Tenants are willing to spend up to £ 40,000 a week on the right property, he explained. Among these mega-rich tenants are so-called “platinum students” who live on their parents’ huge fortune while studying in Great Britain.

Super prime real estate: The pandemic has sparked a surge in the number of ultra-wealthy Chinese buyers and renters buying super prime real estate in London, real estate agents have announced. Beauchamp Estates recently arranged the rental of a 6,000-square-foot, five-bedroom penthouse in Knightsbridge, pictured, to a “young man” who is studying for a Masters degree

Luxurious Living: The property, Lancelot Place Penthouse, has a roof garden, large reception rooms, pictured dining areas and a large master bedroom with a walk-in dressing room and marble bathroom

Some are willing to spend so much money that they will outbid corporate clients.

While this market has traditionally been dominated by students from Saudi Arabia, Qatar, Kuwait, Russia, Singapore, Malaysia and Nigeria, the number of students from Hong Kong and mainland China has increased over the past two years.

“The Mayfair rental market is booming right now as the Chinese super-rich demand the best for their students and young celebrities,” said Peter Wetherell, founder and chairman of Mayfair real estate agent Wetherell.

‘They outbid corporate tenants, even though corporate demand itself remains strong, especially tenants from continental Europe. The wealthiest Chinese renters and other Far Eastern students are happy to pay £ 1,500 to £ 3,000 a week to rent an apartment in Mayfair, while the celebrities with billionaire parents can afford up to £ 10,000 plus a week to buy Mayfair’s finest homes to buy. ‘

Beauchamp Estates recently arranged the rental of a 6,000 square meter five bedroom penthouse in Knightsbridge to a “young man” who is doing a master’s degree in London.

No identity has been given, but he can afford a staggering £ 11,000 a week rent.

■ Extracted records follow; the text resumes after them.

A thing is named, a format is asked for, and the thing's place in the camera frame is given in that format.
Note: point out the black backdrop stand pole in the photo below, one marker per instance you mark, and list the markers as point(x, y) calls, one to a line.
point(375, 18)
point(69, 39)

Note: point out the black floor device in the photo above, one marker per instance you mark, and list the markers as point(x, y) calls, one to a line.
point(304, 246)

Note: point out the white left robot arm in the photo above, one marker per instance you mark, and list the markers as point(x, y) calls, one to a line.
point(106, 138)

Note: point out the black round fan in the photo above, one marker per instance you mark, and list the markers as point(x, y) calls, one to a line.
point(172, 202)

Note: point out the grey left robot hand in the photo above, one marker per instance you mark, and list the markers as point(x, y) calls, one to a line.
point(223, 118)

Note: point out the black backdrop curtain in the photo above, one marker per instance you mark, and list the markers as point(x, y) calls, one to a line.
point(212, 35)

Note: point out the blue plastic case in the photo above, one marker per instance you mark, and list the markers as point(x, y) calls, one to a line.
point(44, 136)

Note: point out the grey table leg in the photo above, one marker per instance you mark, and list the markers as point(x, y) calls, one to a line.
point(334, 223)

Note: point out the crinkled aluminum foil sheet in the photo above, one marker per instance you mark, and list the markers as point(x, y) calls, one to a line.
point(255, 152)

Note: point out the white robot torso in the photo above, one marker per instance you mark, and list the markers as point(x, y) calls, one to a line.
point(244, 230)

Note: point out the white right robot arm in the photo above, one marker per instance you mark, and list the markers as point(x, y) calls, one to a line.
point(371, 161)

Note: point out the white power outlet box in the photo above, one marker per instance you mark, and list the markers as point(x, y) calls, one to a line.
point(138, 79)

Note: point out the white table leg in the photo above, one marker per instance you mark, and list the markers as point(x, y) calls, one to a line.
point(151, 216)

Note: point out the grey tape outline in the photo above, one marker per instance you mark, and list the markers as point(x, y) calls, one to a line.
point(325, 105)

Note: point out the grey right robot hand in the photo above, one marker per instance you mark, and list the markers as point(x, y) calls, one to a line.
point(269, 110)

Lots of space for two! Elsewhere, a Kensington mansion pictured has been rented for nearly £ 8,000 a week to a Chinese mainland businessman seconded to London and his public figure, Mr Gee revealed

No expense spared: Wycombe Square Mansion offers 5,100 square feet of living space, including five large bedrooms, an entrance hall, a dining room, a family kitchen, pictured, a private cinema and a garden

The property, Lancelot Place Penthouse, has a roof garden, large reception rooms, dining areas and a large master bedroom with a walk-in dressing room and marble bathroom.

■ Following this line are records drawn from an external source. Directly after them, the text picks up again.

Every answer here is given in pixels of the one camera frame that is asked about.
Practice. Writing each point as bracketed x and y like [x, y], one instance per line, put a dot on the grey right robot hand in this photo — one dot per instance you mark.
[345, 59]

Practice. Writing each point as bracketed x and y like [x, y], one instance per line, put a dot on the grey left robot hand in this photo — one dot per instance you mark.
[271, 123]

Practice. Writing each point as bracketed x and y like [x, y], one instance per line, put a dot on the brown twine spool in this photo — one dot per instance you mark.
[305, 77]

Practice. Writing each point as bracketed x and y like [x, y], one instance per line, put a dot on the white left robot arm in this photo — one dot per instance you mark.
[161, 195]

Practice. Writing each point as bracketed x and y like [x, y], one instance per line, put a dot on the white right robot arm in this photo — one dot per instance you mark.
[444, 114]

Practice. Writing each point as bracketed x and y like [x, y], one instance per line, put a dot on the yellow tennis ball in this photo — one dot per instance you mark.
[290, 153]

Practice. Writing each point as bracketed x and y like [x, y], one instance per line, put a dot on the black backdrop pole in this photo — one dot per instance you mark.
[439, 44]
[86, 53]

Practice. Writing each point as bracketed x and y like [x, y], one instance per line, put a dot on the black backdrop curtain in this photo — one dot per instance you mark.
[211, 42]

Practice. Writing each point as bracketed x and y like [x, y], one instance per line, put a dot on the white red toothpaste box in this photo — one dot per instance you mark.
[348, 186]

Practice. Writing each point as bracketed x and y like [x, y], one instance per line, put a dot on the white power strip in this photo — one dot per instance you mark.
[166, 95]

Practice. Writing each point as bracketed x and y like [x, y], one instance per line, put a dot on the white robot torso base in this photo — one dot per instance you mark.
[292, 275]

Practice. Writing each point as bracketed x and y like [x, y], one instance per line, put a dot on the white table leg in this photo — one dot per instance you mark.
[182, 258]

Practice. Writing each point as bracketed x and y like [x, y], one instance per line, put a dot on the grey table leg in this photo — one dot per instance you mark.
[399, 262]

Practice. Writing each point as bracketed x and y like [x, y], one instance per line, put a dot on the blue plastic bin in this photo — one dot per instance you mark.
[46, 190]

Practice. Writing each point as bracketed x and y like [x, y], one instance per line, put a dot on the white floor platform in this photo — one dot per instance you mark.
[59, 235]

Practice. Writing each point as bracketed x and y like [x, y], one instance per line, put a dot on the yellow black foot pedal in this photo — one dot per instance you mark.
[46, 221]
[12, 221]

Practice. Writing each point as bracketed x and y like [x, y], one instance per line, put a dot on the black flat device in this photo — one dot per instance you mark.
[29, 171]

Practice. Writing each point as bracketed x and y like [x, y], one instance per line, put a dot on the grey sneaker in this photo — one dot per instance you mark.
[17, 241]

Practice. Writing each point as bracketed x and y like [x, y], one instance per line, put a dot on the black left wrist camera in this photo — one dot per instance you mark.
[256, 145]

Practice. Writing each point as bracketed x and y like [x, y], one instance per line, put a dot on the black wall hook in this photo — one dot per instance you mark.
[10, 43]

Elsewhere, a Kensington mansion was rented for nearly £ 8,000 a week to a Chinese mainland businessman seconded to London and his public life girlfriend, Mr Gee revealed.

Wycombe Square Mansion offers 5,100 square feet of living space including five large bedrooms, an entrance hall, dining room, family kitchen, private cinema and garden.

Wetherell found it rented Culross House on Culross Street to a 24-year-old Chinese heiress for £ 1.55 million a year.

Close to nature: Wycombe Square Mansion has access to beautiful gardens which are pictured but costs £ 8,000 a week

Mr. Gee told FEMAIL, “In recent years, mainland China and Hong Kong billionaires and millionaires have become a driving force in the luxury real estate market in central London, accounting for 15 percent of transactions for homes over £ 1 million and 20 percent cents the deals worth over £ 10 million.

“We saw a sharp increase in inquiries from China during the COVID-19 pandemic, possibly driven by the weaker pound.

‘Buyers from China are now looking for bigger properties than they used to be, so they may be moving away from the investment model and looking for a home in the capital and beyond.

“The COVID-19 pandemic has resulted in some renters and owners living in central London choosing to move to Home Counties to buy larger houses with gardens.

‘This outflow gave China and Hong Kong buyers and tenants an opportunity to step in and purchase apartments, penthouses and houses in central London.’